The rest of the sentence is obviously advice.
I advised the OP to pick a niche and be one of the key players, I didn't advise them to register .pro, I expressly said that I wasn't suggesting they did. There is a very big difference.
No, A loss is when you buy an item that reduces in value over time without receiving revenue to cover it, ie spending money on registration fees with no or low sales.
That's not the case with my .pros, they have gained in value. I know that objectively by how much I have to pay on SnapNames now for premium .pros versus how much I could pick them up for on SnapNames this time last year versus how much I had to pay when I started buying .pros in 2007. The trend is up. Go to the .pro thread and ask how much they would pay for Play.pro, Gadget.pro, Piano.pro, Expert.pro, Digital.pro, London.pro at, then we can compare it to how much I paid.
I think they are more like then lemons personally, esp reg fee names. When you say they are illiquid, all domains are liquid, what varies is the price. If the name doesn't sell the obvious reason for that is the price.

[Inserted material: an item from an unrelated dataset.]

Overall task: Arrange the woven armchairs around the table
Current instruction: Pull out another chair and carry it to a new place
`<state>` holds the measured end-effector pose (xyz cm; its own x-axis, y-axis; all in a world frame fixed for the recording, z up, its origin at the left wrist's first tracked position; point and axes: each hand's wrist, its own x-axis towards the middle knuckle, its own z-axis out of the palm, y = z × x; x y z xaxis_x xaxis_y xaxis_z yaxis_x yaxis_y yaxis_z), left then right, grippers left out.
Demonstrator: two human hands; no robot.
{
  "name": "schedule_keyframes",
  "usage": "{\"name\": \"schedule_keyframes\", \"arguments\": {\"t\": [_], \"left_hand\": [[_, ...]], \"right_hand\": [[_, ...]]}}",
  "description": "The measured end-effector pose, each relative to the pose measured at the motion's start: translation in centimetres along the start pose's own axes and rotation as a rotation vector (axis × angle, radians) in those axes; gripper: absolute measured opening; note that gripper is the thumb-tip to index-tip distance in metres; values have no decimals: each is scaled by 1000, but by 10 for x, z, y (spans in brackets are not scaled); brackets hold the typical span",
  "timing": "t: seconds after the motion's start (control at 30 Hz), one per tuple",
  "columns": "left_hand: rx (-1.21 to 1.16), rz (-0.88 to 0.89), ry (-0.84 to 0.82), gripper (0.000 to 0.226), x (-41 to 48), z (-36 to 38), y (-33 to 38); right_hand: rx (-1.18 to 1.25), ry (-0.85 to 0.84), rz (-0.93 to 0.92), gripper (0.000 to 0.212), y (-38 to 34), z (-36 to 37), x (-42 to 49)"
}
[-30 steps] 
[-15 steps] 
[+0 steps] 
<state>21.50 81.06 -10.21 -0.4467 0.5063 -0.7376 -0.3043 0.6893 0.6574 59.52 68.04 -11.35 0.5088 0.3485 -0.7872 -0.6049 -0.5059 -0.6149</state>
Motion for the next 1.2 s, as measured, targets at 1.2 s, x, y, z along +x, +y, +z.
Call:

I disagree, liquidity is about being able to sell something for fair value not being able to sell it full stop. If what you are saying is true there would be no such thing as an illiquid market because virtually everything can be sold if you sell it cheap enough. Since people talk in terms of liquid and illiquid markets, there is some distinction going on independent of pricing. I held shares in several venture capital trusts, I had to sell them at a discount to net asset value because the market in the shares in illiquid, the net asset value of the underlying assets was fair value, the discount was the price I paid for the illiquid market.

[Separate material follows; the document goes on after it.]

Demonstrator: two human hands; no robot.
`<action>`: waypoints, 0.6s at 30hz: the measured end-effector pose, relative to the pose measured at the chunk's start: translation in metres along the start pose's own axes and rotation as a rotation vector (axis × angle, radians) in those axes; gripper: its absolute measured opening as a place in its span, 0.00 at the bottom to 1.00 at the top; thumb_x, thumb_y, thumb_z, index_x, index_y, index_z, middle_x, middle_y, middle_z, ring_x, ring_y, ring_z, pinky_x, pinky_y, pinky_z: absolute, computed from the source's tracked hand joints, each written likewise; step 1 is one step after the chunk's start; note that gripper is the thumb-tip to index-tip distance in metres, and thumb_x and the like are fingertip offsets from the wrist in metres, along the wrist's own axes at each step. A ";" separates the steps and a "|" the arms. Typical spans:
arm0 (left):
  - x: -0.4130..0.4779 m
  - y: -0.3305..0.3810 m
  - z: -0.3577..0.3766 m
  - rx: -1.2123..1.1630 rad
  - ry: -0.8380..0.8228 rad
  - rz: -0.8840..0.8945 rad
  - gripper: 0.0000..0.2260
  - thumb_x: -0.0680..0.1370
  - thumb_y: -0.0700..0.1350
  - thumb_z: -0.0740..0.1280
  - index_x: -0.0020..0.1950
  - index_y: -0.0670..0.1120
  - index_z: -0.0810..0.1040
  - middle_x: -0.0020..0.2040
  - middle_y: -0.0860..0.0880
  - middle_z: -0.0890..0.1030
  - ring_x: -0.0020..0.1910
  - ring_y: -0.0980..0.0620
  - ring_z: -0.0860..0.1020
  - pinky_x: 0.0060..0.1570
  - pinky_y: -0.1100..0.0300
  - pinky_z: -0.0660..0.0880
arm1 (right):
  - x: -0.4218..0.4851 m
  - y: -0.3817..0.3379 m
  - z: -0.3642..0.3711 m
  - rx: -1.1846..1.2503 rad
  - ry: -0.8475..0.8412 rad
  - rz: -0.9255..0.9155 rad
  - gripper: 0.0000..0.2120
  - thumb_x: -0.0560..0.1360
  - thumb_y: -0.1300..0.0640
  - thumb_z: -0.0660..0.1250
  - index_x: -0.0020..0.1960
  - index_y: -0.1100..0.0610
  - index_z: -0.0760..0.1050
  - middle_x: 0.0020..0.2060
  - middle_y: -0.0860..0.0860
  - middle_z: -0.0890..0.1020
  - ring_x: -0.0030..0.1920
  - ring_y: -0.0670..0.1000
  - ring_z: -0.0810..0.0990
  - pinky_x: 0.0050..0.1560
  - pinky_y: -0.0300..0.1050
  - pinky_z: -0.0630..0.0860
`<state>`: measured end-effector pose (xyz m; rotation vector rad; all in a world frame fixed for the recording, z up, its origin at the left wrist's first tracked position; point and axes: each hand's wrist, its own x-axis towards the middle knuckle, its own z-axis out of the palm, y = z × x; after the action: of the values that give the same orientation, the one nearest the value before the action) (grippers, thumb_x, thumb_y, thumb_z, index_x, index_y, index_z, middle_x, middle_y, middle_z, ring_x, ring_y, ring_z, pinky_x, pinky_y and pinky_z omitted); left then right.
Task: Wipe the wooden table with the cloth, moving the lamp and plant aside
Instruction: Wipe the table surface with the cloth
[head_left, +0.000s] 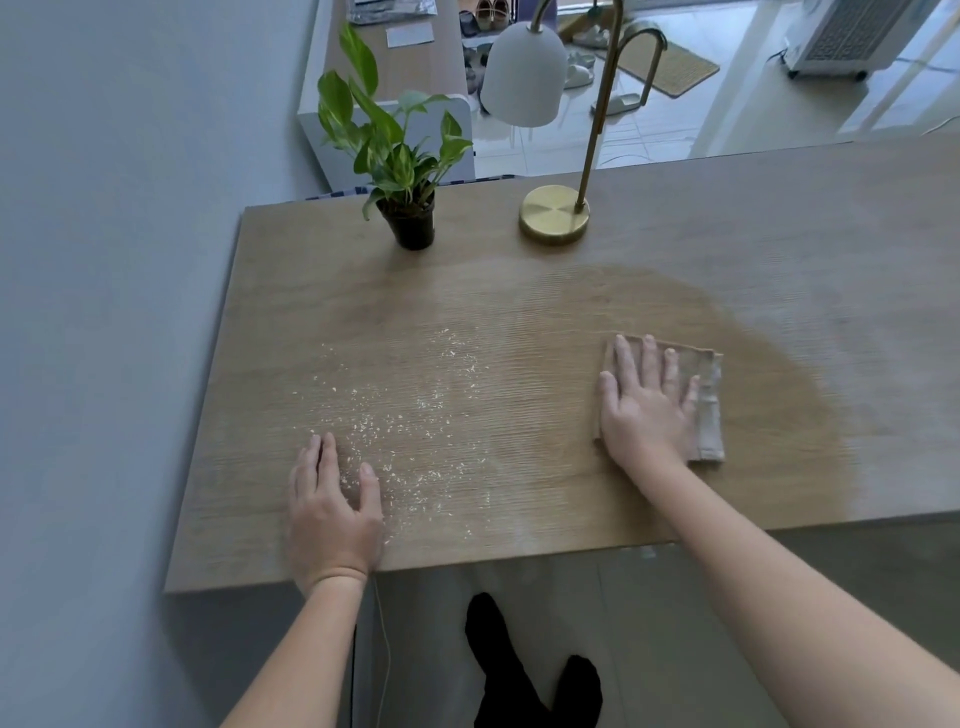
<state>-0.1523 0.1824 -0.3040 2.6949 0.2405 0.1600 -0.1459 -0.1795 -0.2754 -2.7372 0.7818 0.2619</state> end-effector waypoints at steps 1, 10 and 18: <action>0.000 0.000 0.000 -0.002 0.003 0.001 0.34 0.82 0.62 0.55 0.82 0.44 0.70 0.82 0.45 0.69 0.81 0.43 0.65 0.80 0.42 0.64 | -0.006 -0.015 0.005 -0.011 -0.010 -0.070 0.28 0.86 0.36 0.38 0.84 0.36 0.36 0.85 0.43 0.39 0.85 0.51 0.37 0.83 0.61 0.37; -0.001 -0.002 0.001 0.026 -0.002 0.004 0.33 0.82 0.62 0.55 0.83 0.46 0.69 0.82 0.47 0.69 0.82 0.45 0.64 0.80 0.45 0.64 | -0.087 0.050 0.007 -0.126 -0.068 -0.407 0.26 0.85 0.34 0.38 0.82 0.29 0.39 0.84 0.36 0.44 0.84 0.44 0.40 0.84 0.57 0.43; 0.002 -0.004 0.003 0.024 -0.003 -0.003 0.32 0.83 0.62 0.54 0.83 0.47 0.69 0.83 0.49 0.68 0.82 0.48 0.63 0.79 0.46 0.65 | 0.062 -0.046 -0.007 0.006 -0.004 0.018 0.29 0.86 0.38 0.40 0.85 0.38 0.41 0.86 0.45 0.42 0.85 0.53 0.40 0.82 0.63 0.37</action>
<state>-0.1509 0.1848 -0.3079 2.7187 0.2468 0.1536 -0.0686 -0.1747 -0.2744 -2.7240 0.8054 0.2685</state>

Of course the people spending the money "don't know" that. If they did they wouldn't keep renewing. I'm just saying what I have seen, if people don't make money the first year they usually never do, they just keep hoping.
If I buy a share today for $1, next year turns out to be $1, and in 10 years time it is $100, I need to hold for 10 year to make the money.
$80,000 in, $2000 out, that is not a 1000%+ return. Don't kid yourself on this.
I'm not kidding myself about anything. I have sold 1 .pro for a 1,000%+ return, I hold alot of .pros that would be worth a similar multiple of my acquisition cost. If I my 350 .pros gradually dropped, they would sell on SnapNames for alot more than $78,000, I'm in the money not out of it. I choose not to sell my .pros at the first opportunity I get because I feel the value appreciation across my portfolio year on year justifies the reg fees. Have you ever heard of the concept of an unrealised profit?
As I suggested above rarely does that happen, unless the model works today it is very unlikely to work tomorrow. People get regged fee'd out waiting for "seismic shifts".
The model works today for .pro. I regged heavily at 6,500 .pros and $99 reg fees, there are now 40,000 .pros and reg fees are $19.99. That has increased the value of .pro. Join some of the .pros auctions on SnapNames and see for yourself what these dropping domains go for. For example, I'm currently bidding on Deal.pro along with 7 other bidders, Deal.pro was registered in September 06 at $99, the following year it would have cost another $99 to renew, then $20 in 08, then finally $20 in 09. That makes $240 in total, the current high bid is mine at $360, the next highest bid is $335. $335 minus $240 reg fees cumulatively is $95 profit. That $95 margin is likely to rise before the auction finishes, add on $99 because I regged from 2007 onwards so I had one less year of high reg fees and if the average quality of my 260 hand regged and drop caught .pros are on average the same as Deal.pro, I'm making 260 x the current $195 margin. If we assume Deal.pro sells for the current price, remove my bid, and assume my 260 hand regged or low priced Snapnames drop caught .pro domains are on average the same quality as Deal.pro which isn't unreasonable, I'm still up about $50,000 in unrealised profit. Theoretically, my unrealised profits go up $26,000 for each $100 extra somebody else bids for Deal.pro if we use that domain to extrapolate from. Then there are profits I'm making on .pros I bought cheap on the aftermarket in 2007 and 2008 which are now worth more because of the September 08 .pro rule and reg fees changes. My assumptions can take a battering before I end up making a paper loss and I haven't included the possibility for selling a .pro to an end user who will pay far more than the price it would realise at SnapNames like I did with Switch.pro.
Why does every discussion that akcampbell enters become a .PRO promotional thread? Oh well, I guess he picked a good one this time as .PRO domains certainly are hard to sell.
Because whenever I draw on my experience of .pro to discuss a general point about domaining the same 3-4 people on NP, including youself, who hate alternative extensions, try to put me in my place. Very kindly, they are willing to invest hours of their valuable time sparring with me. As I pointed out on another thread last week according to DNJournal you had a 1 in 13,000 chance of selling a .pro, statistically those are better odds than you would have of selling one of the 110m .coms, .nets, .orgs, .biz and .infos registered. Considering that at this juncture only 10% of people can register a .pro and only 10% of registrars sell them, that's pretty good.